GOAL OF THE EXERCISE:
Copy out each line of the data that holds the string "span".

PROVIDED MATERIAL:
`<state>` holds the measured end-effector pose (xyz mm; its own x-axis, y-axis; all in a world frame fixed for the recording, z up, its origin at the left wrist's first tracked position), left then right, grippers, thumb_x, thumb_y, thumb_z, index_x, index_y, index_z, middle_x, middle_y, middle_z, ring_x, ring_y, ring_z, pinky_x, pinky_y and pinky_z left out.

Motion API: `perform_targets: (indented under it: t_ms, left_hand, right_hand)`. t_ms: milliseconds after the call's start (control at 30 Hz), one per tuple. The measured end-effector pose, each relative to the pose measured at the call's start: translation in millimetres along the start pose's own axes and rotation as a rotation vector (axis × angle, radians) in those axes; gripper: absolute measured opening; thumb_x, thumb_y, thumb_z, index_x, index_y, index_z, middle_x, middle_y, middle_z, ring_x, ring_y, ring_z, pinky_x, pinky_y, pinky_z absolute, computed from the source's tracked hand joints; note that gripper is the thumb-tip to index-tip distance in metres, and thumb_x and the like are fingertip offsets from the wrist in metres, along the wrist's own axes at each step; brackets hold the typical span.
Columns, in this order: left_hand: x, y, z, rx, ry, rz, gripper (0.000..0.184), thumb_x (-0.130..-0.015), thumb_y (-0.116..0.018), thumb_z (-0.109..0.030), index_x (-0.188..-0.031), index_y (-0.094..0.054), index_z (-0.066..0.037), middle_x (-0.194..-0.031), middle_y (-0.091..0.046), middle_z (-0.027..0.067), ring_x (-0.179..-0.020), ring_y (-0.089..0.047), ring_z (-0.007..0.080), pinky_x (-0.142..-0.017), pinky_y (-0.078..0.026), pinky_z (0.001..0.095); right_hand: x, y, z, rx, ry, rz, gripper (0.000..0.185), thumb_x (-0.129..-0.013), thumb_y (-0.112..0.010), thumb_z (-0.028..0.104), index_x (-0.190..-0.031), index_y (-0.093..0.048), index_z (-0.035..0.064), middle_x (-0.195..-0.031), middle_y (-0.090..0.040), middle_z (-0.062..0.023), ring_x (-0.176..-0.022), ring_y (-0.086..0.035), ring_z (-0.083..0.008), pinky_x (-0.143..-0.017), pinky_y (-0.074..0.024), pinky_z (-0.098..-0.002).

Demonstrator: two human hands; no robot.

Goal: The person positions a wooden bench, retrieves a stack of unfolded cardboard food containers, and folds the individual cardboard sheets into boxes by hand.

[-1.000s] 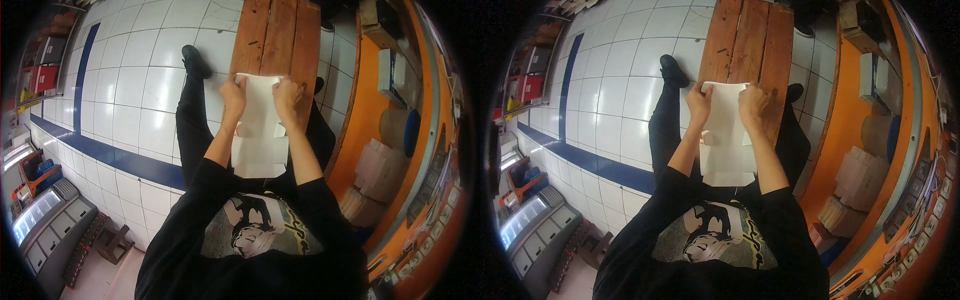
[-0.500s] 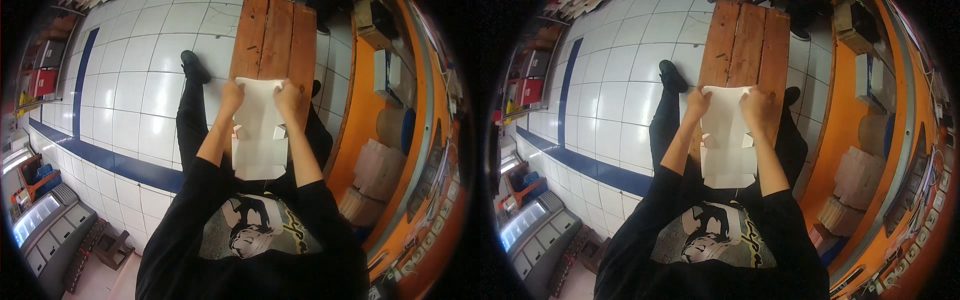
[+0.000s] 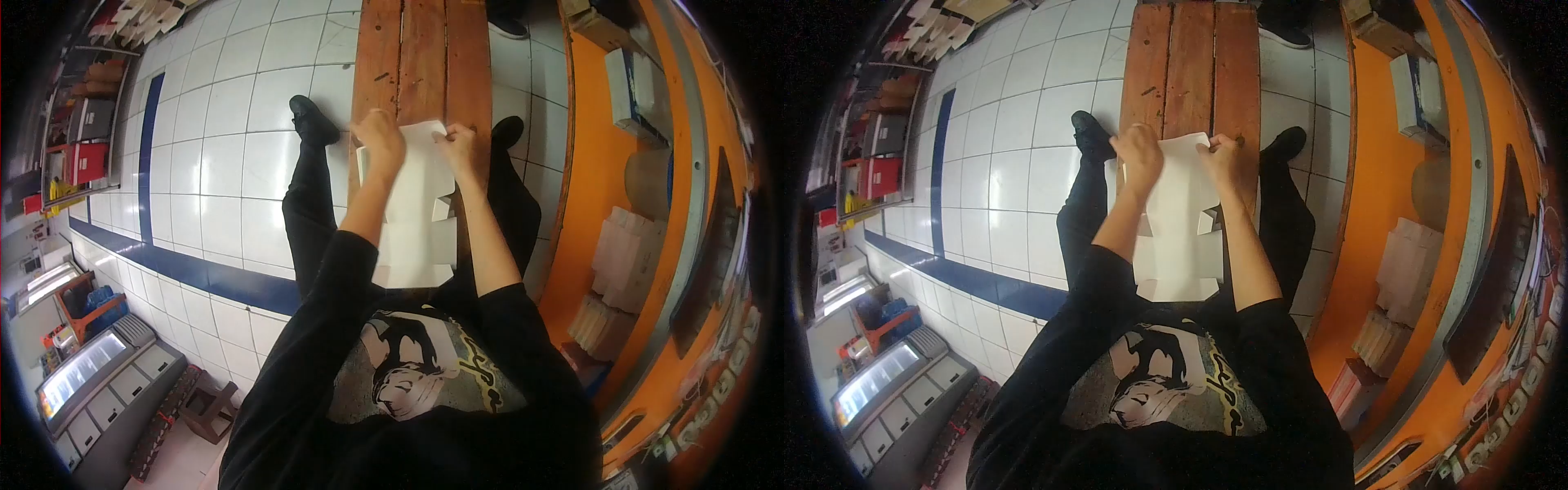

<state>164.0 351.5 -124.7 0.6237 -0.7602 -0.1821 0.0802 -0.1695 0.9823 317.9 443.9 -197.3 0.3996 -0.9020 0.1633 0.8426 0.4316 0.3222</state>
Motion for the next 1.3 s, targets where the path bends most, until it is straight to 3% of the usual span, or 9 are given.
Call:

RESULT OF THIS EXERCISE:
Motion API: `perform_targets: (indented under it: t_ms, left_hand, right_hand)`. t_ms: milliseconds after the call's start (control at 30 Hz), one per tuple. The measured end-effector pose, each relative to the pose measured at the call's start: translation in millimetres along the start pose's own axes and rotation as a rotation vector (axis × angle, radians) in those axes; gripper: absolute measured opening; thumb_x, thumb_y, thumb_z, index_x, index_y, index_z, middle_x, middle_y, middle_z, ring_x, ring_y, ring_z, pinky_x, pinky_y, pinky_z absolute, computed from the source's tracked hand joints; note that gripper is the thumb-tip to index-tip distance in metres, and thumb_x and the like are fingertip offsets from the wrist in metres, along the wrist's own axes at each step; brackets hold the typical span.
Motion for the next 1.3 s, targets where the path bends most, until it is straight to 3% of the usual span, or 9 are given.

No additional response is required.